Se anche uno solo di questi dati non è più leggibile o identificabile, allora la patente si considera comunque deteriorata:

  • Dati anagrafici
  • Foto
  • Data del documento: rilascio e scadenza
  • Numero della patente

Si procede dunque alla richiesta del duplicato attraverso una procedura da effettuare presso gli sportelli della Motorizzazione Civile, o presso un’agenzia di pratiche automobilistiche, un’autoscuola.

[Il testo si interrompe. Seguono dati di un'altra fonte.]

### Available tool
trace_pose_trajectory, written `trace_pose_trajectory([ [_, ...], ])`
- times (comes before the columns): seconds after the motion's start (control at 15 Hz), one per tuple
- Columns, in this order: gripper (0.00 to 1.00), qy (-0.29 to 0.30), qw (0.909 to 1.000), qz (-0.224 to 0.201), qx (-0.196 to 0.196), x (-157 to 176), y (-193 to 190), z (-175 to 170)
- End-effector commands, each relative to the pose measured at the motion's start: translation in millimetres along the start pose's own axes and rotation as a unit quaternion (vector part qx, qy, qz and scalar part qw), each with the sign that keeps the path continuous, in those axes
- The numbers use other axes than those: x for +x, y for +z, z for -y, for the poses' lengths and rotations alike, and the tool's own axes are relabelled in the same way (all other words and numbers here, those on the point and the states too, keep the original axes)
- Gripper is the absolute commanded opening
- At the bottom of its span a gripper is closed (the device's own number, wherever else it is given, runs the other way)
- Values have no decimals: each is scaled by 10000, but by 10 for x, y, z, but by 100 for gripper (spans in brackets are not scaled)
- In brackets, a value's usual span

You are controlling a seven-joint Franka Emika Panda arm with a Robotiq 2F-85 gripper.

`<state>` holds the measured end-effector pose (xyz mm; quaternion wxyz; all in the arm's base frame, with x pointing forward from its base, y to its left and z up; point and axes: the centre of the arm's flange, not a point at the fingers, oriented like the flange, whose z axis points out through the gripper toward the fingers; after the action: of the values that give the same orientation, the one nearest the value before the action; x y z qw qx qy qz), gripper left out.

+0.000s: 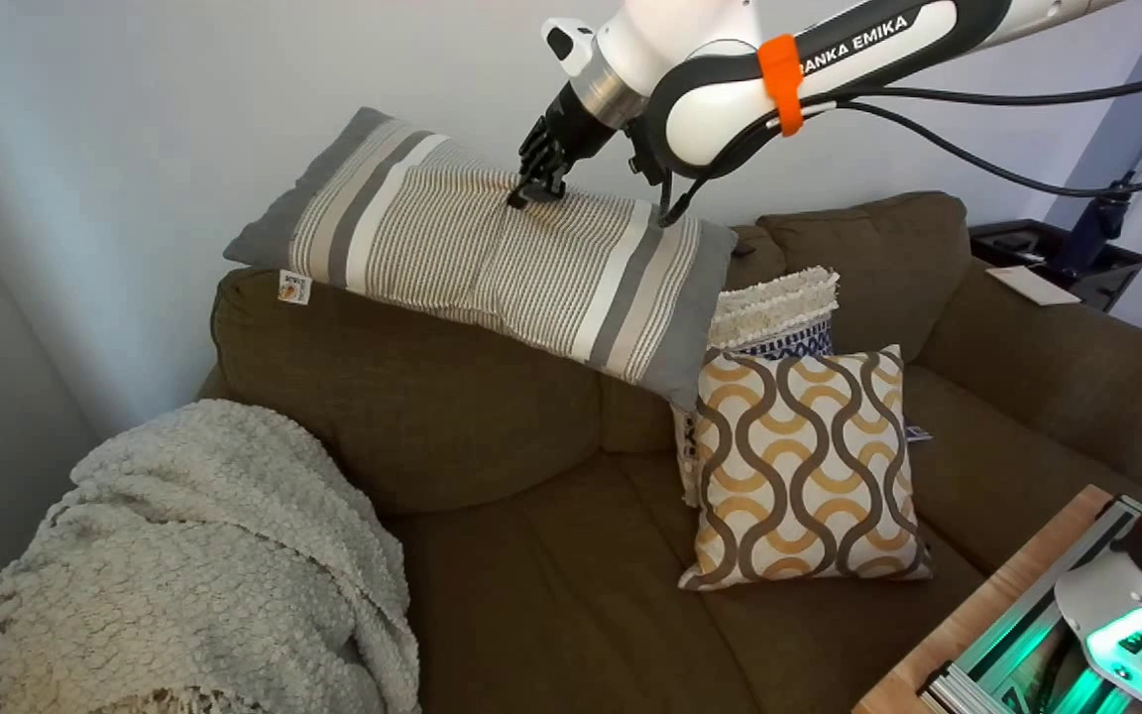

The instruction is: Put the big pillow on top of the small two pillows

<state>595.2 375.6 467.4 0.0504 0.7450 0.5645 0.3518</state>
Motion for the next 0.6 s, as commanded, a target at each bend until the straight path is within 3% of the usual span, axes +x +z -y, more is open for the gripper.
trace_pose_trajectory([
  [0.0, 2, -165, 9998, 89, -3, -27, -42, -25],
  [0.33, 2, -762, 9949, 301, 593, -122, -607, -149],
  [0.53, 2, -969, 9931, 352, 565, -163, -1023, -263],
])
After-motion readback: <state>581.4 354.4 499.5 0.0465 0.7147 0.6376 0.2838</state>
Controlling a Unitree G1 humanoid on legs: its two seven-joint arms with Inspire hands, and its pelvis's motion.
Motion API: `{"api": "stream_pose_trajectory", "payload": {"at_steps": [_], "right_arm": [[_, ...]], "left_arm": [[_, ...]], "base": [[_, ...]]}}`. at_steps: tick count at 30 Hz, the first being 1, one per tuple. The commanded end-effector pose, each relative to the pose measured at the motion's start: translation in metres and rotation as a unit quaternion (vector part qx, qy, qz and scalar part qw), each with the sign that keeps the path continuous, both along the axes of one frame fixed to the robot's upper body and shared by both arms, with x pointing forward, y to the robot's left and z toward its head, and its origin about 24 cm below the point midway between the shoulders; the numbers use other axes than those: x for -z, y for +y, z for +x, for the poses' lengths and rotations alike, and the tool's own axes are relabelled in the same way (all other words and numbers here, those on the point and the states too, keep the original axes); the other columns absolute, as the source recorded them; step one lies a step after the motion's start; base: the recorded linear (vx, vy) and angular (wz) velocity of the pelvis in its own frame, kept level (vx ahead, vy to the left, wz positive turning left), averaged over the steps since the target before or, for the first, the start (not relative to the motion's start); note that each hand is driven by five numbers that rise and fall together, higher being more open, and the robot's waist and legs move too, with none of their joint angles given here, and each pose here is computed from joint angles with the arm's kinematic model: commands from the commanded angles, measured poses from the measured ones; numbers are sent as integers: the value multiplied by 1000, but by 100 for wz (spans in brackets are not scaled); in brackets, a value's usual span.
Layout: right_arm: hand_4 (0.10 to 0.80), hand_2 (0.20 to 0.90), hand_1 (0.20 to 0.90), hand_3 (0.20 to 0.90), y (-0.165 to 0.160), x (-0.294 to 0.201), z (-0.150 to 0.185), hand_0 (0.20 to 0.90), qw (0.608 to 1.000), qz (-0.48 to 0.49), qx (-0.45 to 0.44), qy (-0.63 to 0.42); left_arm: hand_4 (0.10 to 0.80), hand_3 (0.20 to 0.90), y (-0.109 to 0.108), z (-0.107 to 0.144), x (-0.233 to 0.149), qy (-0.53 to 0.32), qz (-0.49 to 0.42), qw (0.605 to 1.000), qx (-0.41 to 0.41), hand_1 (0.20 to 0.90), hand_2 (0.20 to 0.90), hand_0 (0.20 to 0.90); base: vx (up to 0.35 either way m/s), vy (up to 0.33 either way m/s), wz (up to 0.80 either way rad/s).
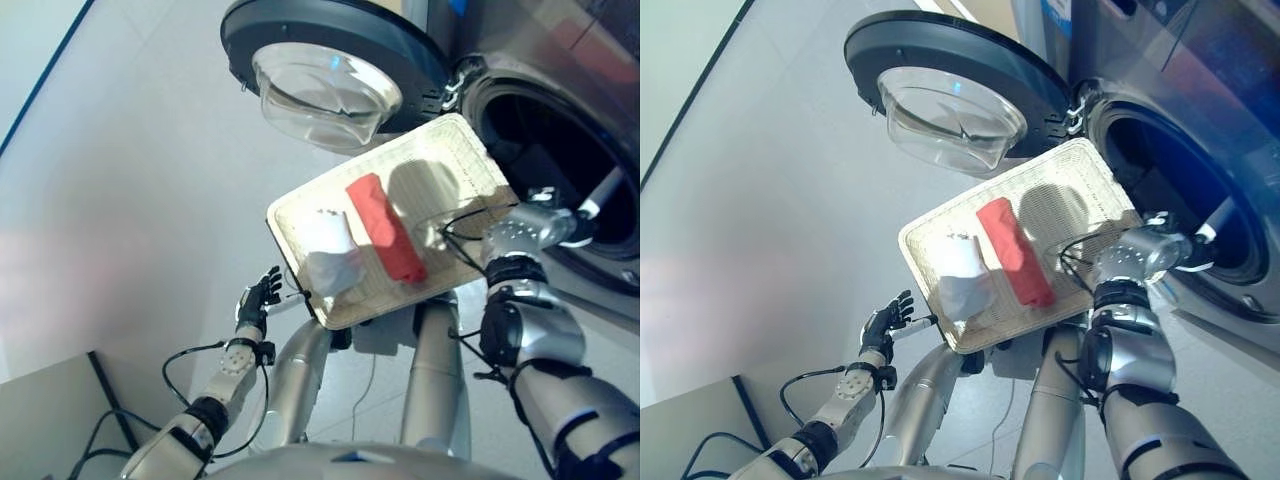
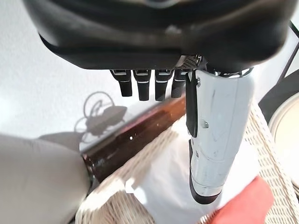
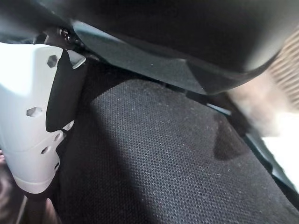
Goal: Pick up the clothes and place them into the washing machine
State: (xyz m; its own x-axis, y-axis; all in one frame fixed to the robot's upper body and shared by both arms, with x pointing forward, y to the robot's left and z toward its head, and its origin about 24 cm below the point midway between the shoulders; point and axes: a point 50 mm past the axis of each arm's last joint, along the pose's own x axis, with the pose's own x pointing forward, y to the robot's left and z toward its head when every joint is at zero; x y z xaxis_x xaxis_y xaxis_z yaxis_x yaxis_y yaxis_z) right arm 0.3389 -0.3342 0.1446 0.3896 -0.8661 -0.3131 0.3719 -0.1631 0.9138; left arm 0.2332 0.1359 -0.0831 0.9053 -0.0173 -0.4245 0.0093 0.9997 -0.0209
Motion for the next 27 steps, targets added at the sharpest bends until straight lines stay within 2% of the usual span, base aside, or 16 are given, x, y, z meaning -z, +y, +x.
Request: {"api": "stream_pose_trajectory", "payload": {"at_steps": [1, 16, 21, 22, 23, 24, 27], "right_arm": [[300, 200, 200, 200, -27, -92, -19, 200, 981, -150, 88, -84], [300, 200, 200, 200, -31, -198, -53, 200, 921, -329, 148, -145], [300, 200, 200, 200, -31, -227, -59, 200, 904, -379, 152, -126], [386, 321, 321, 321, -29, -230, -57, 321, 902, -386, 147, -126], [520, 507, 507, 507, -27, -232, -57, 507, 900, -391, 146, -126], [800, 900, 900, 900, -26, -233, -56, 900, 900, -392, 142, -127], [800, 900, 900, 900, -25, -234, -55, 900, 902, -389, 140, -129]], "left_arm": [[800, 900, 18, -2, -3, -27, 20, 999, -23, 900, 900, 900], [800, 900, 34, -6, -6, -41, 23, 998, -50, 900, 900, 900], [800, 900, 40, -7, -5, -38, 31, 997, -55, 900, 900, 900], [800, 900, 41, -7, -6, -39, 30, 997, -57, 900, 900, 900], [800, 900, 42, -7, -6, -39, 29, 997, -60, 900, 900, 900], [800, 900, 41, -8, -5, -37, 28, 997, -60, 900, 900, 900], [800, 900, 42, -8, -4, -33, 25, 997, -65, 900, 900, 900]], "base": [[34, 66, 0], [5, -11, -6], [-51, -59, -1], [-25, -52, -3], [-21, -51, -2], [0, 0, 0], [-4, -50, 1]]}}
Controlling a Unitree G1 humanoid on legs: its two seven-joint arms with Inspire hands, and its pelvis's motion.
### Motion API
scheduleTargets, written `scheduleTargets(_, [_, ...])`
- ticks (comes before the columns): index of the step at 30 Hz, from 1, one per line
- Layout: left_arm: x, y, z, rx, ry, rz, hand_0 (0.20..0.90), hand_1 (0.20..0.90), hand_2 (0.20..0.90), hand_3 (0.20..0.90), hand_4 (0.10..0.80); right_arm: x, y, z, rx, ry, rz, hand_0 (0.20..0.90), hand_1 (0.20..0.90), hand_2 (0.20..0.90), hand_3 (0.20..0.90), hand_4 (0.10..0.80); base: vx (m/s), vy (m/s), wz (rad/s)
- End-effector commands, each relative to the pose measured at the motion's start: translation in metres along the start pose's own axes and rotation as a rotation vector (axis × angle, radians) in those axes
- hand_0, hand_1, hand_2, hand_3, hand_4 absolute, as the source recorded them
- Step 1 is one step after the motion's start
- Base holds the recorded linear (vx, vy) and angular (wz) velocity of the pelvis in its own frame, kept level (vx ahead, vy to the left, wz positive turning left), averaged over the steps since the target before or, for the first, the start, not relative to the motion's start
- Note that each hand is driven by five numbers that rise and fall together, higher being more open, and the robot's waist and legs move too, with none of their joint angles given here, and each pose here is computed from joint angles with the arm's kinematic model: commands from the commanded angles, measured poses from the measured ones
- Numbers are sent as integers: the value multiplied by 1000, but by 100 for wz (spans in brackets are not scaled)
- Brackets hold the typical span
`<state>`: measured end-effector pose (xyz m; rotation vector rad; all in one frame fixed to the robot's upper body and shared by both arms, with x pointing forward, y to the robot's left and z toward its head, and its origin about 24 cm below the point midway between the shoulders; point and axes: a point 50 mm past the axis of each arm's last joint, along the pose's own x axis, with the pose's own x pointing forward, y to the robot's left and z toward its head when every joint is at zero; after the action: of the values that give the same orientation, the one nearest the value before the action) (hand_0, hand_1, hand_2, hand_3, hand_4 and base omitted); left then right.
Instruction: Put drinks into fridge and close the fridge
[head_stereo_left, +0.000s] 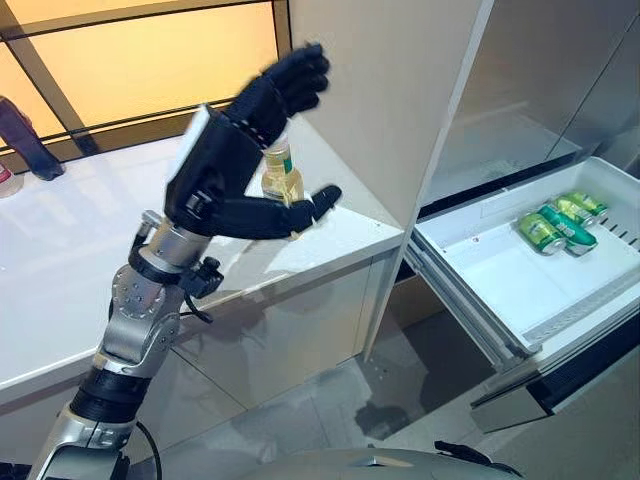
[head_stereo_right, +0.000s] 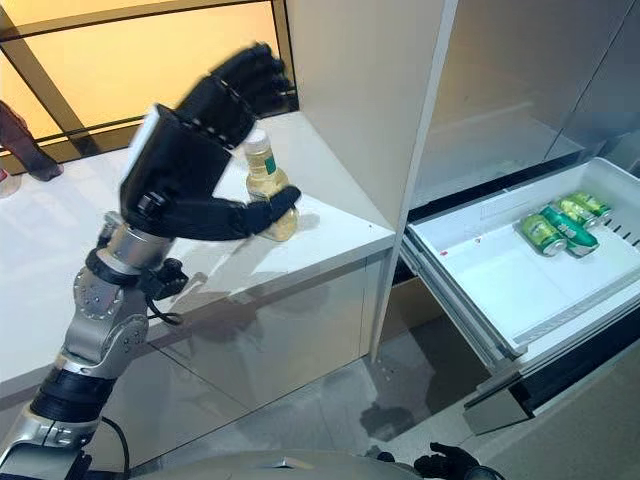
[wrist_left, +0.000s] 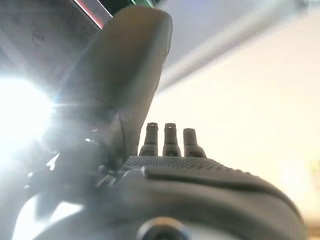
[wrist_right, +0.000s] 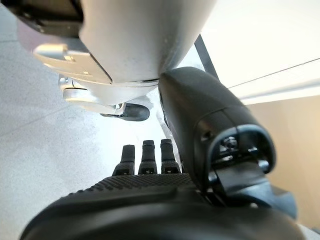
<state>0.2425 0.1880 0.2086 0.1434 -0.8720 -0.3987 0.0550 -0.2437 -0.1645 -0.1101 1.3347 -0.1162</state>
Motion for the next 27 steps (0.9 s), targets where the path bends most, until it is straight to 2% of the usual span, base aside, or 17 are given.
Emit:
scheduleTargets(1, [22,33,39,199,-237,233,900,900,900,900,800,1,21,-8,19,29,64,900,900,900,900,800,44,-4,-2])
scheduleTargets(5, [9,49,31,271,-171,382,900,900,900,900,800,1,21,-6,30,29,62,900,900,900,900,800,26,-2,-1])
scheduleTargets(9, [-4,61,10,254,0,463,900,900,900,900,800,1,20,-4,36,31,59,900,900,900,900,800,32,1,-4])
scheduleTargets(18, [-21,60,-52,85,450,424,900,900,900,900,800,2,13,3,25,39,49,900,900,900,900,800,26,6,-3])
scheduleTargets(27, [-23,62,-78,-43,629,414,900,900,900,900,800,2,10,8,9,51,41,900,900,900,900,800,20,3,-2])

La procedura da svolgere è la seguente:

  • pagare 2 bollettini postali, uno di 32 euro sul c/c 4028 e uno di 9 euro sul c/c 9001;
  • compilare un Modulo di richiesta del duplicato della patente – Modello TT2112 – che può essere scaricato su internet oppure ritirato presso la Motorizzazione civile o un’autoscuola; nel caso di un’agenzia di pratiche automobilistiche il Modulo è disponibile presso i loro uffici e compilato sul posto dal cliente che ha danneggiato il documento;
  • incollare le ricevute dei versamenti sul Modulo TT2112;
  • presentare 2 fototessere a capo scoperto, su fondo bianco, recenti, non su carta termica (stampa);
  • fotocopia della patente deteriorata fronte-retro;
  • fotocopia integrale della carta d’identità per il riconoscimento dei dati anagrafici e della residenza;
  • fotocopia del codice fiscale (tessera sanitaria).

Il possessore della patente deteriorata può delegare un’altra persona allo svolgimento della procedura e al successivo ritiro del documento: la delega è sottoscritta dall’intestatario del documento con una lettera in cui sono riportati i dati anagrafici di entrambi, delegante e delegato, con la fotocopia di un documento d’identità.

Se il possessore della patente deteriorata è, invece, un extracomunitario, a questi sarà richiesta anche una copia del permesso di soggiorno in corso di validità.

Quando tutta la documentazione sarà stata consegnata, sarà rilasciato un documento che permette di guidare in attesa del duplicato, la cui consegna è prevista entro 30 giorni dall’inizio dell’intero iter di richiesta.

Con la Circolare n. 27601 del 27/11/15 emanata dal Ministero dei trasporti, la patente deteriorata non deve più essere restituita al momento della consegna del suo duplicato. La precisazione da parte del dicastero è stata resa necessaria in quanto di fatto il documento deteriorato, ritenuto dismesso e obsoleto, di fatto perde qualsiasi valore legale. La variazione, infatti, viene registrata su apposite banche dati telematiche che ne revocano la validità e il possesso.